Following Up: Bishop William Croswell Doane

It will be remembered that when General Jones's army reached their goal on the hike from New York to Albany they were denounced by Bishop William Croswell Doane as a "band of silly, excited and exaggerated women."

Doane in 1896
In 1912, when Bishop Doane denounced the suffragettes, he was 80 years old and had been Bishop of the Episcopal Diocese of Albany since 1869, the year after the Albany Diocese was organized. Among his achievements during his long tenure best remembered today are the founding, in 1870, of the St. Agnes School for Girls, which in 1975 merged with the Roman Catholic Kenwood Academy to form the Doane Stuart School, and the construction, from 1884 to 1888, of the Cathedral of All Saints in Albany, recognized as "the first great cathedral to be built in the Episcopal Church." 

Photo accompanying his obituary
Five months after the suffragist pilgrimage to Albany, Bishop Doane suffered an acute heart attack while in New York City to attend the quarterly meeting of the Board of Missions of the Episcopal Church and died "in his apartments in the Hotel Manhattan" in the early morning of May 17. His obituary in the New York Times provides this intriguing description of the bishop:
What some of his friends described as eccentricity in dress caused those who saw the Bishop for the first time to pause.

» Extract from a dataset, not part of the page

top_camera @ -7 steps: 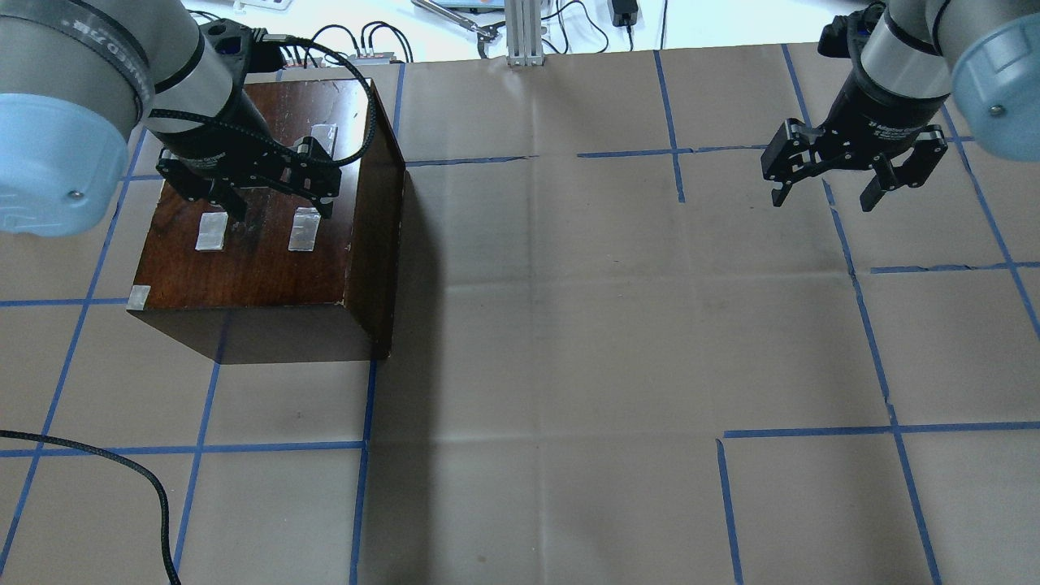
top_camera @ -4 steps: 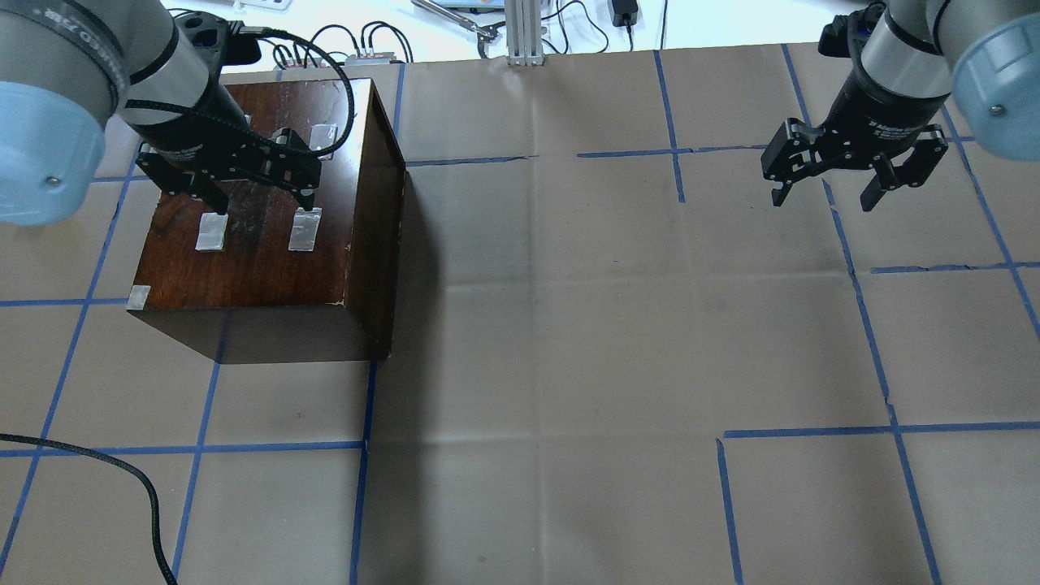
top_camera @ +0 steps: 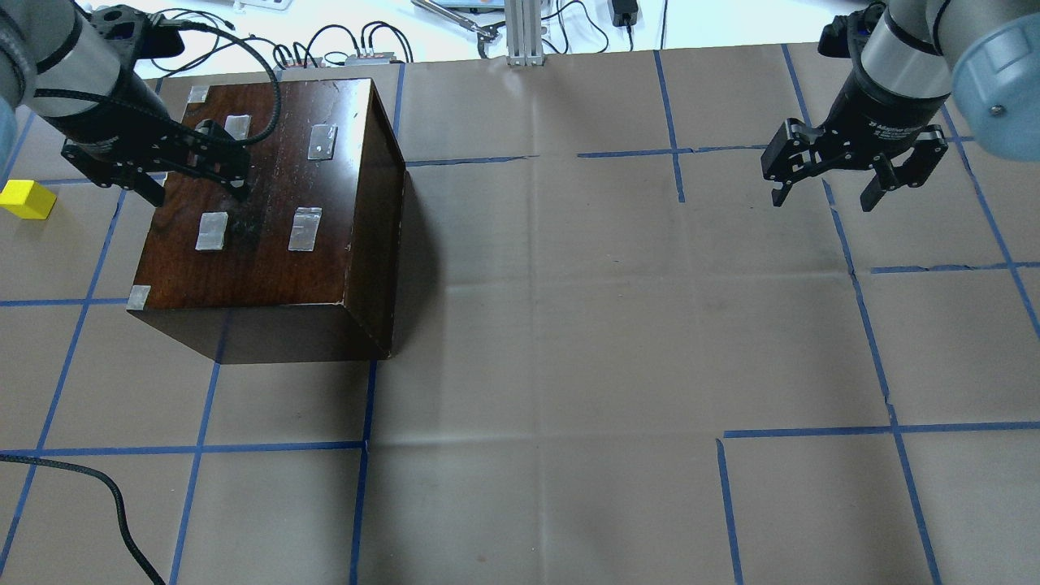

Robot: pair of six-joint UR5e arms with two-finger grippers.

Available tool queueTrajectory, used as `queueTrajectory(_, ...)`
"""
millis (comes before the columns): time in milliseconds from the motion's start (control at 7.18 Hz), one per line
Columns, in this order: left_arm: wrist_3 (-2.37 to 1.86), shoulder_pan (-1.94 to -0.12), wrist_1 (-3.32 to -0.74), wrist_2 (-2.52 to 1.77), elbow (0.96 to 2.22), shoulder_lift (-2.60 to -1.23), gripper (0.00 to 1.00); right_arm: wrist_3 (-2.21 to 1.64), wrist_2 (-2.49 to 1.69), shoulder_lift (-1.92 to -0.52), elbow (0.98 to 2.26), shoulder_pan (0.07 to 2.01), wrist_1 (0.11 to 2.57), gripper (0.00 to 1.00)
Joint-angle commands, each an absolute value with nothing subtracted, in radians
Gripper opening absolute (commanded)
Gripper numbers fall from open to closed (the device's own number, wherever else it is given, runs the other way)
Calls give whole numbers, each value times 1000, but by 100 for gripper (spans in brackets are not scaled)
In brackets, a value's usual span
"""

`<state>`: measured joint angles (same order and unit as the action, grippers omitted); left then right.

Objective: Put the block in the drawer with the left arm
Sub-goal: 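Lower the left gripper beside the drawer's white handle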

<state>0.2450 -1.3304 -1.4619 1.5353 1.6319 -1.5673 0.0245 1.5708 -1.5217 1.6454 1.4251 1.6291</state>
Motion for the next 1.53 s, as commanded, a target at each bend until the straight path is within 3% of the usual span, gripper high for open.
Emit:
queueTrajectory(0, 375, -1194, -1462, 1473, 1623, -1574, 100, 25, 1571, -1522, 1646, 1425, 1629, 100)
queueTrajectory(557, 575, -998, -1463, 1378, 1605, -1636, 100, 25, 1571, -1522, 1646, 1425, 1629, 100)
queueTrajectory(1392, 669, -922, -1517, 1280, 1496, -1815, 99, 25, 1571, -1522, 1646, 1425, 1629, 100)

He not infrequently wore knickerbockers, with black buttoned jersey leggings, from below which the tips of big silver buckles on broad and low shoes could be seen. His hat had the sides laced up, and when not wearing an overcoat the hem of an apron was visible, and from his neck depended a pectoral cross. These habiliments were taken by some to mean that Bishop Doane was exclusively of the High Church wing of his denomination. . . .
During his travels abroad, it is said he registered himself as "William of Albany," after the fashion of the English Bishops. His house in Albany bears evidence of his liking of things English. The heavy entrance door of oak with antique hinges bears the inscription, "Bishop's House."
Gossips Note: Because Bishop Doane's middle name was Croswell, it seemed possible that he might somehow be related to Harry Croswell, the notarious editor of The Wasp in Hudson who, after his ill-fated forays into publishing, abandoned the fourth estate for the second estate and became an Episcopal priest. It turns out, however, that William Croswell Doane was named for this father's best friend, William Croswell.